What kind of electrical power does it currently have?


----------



## evansprater (Sep 5, 2012)

"Electrical: 35-Amp alternator charges a heavy-duty 12-volt battery. 12 shipboard lights include 2 domes, 4 swivelbase reading lights, one receptacle/ shaded bulkhead light, running and compass lights. All loom wiring with fused circuits."

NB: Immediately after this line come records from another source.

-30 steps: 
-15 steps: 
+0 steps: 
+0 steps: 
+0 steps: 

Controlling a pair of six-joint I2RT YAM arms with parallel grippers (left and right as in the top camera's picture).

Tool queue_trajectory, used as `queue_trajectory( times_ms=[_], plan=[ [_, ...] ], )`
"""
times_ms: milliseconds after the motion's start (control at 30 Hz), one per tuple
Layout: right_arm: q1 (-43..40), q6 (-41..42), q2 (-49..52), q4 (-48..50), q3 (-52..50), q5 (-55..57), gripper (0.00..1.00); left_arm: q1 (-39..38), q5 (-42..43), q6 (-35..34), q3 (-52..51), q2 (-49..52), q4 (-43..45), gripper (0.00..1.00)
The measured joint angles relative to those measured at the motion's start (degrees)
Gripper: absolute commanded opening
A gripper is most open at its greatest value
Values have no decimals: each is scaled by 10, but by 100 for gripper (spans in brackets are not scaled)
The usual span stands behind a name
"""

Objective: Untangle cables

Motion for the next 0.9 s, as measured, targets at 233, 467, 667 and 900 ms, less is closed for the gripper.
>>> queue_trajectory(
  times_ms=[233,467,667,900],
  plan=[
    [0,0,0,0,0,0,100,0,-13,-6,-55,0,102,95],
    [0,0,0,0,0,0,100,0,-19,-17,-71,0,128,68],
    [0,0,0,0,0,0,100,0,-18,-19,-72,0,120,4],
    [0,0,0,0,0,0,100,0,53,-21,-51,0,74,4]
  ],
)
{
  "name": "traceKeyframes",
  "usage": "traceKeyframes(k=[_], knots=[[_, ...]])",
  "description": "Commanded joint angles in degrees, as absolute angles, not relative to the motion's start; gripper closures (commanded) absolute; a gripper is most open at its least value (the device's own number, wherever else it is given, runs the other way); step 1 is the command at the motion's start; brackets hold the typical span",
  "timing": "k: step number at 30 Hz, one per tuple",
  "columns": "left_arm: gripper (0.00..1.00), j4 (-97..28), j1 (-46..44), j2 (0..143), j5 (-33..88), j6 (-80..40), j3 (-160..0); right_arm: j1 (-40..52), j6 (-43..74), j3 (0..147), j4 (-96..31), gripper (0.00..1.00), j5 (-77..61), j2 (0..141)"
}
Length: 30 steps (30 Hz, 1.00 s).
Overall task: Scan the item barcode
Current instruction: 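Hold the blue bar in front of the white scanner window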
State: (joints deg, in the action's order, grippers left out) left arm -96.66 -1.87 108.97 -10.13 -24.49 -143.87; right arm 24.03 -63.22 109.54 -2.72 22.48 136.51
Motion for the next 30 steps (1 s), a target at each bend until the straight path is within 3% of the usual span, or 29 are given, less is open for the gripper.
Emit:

According to Tartan30.org.


----------



## Chadfunk48 (Jun 8, 2006)

You just need to get an inverter to change the voltage from 12v to whatever voltage the phone charger you have takes (they make chargers that work off of different voltages). So if you want to use a 120v charger you need an inverter to change the voltage from 12v to 120v. You can find inverters at West Marine and online.


----------



## CapnSantiago (Jul 17, 2007)

sounds like you only have 12 volt battery power. You can convert to 110v as suggested but inverters are expensive and will use a lot of battery power. Do you have a house and a starter battery or just one battery? Most phones have 12v car chargers so the simple thing would seem to be to install a cigarette lighter run from the battery and charge your phone from there. Simple low voltage wiring will work for that vs tinned copper 110v wiring.


----------



## SeaQuinn (Jul 31, 2012)

With you wanting to keep several small appliances charged and ready you may want to look into adding another battery if your boat only has one. You could also consider a solar battery charger.
If you actually want to add AC or shore power, that you can plug into at the dock....that is a much bigger project and if you are not an electrician or experienced with it....get some professional help and estimates.


----------



## Mike Banks (Aug 19, 2011)

I wired my boat for AC but I have it rigged for shore power or generator as well as for an inverter. One only has to make sure that it is set up so that they do not all operate at the same time. 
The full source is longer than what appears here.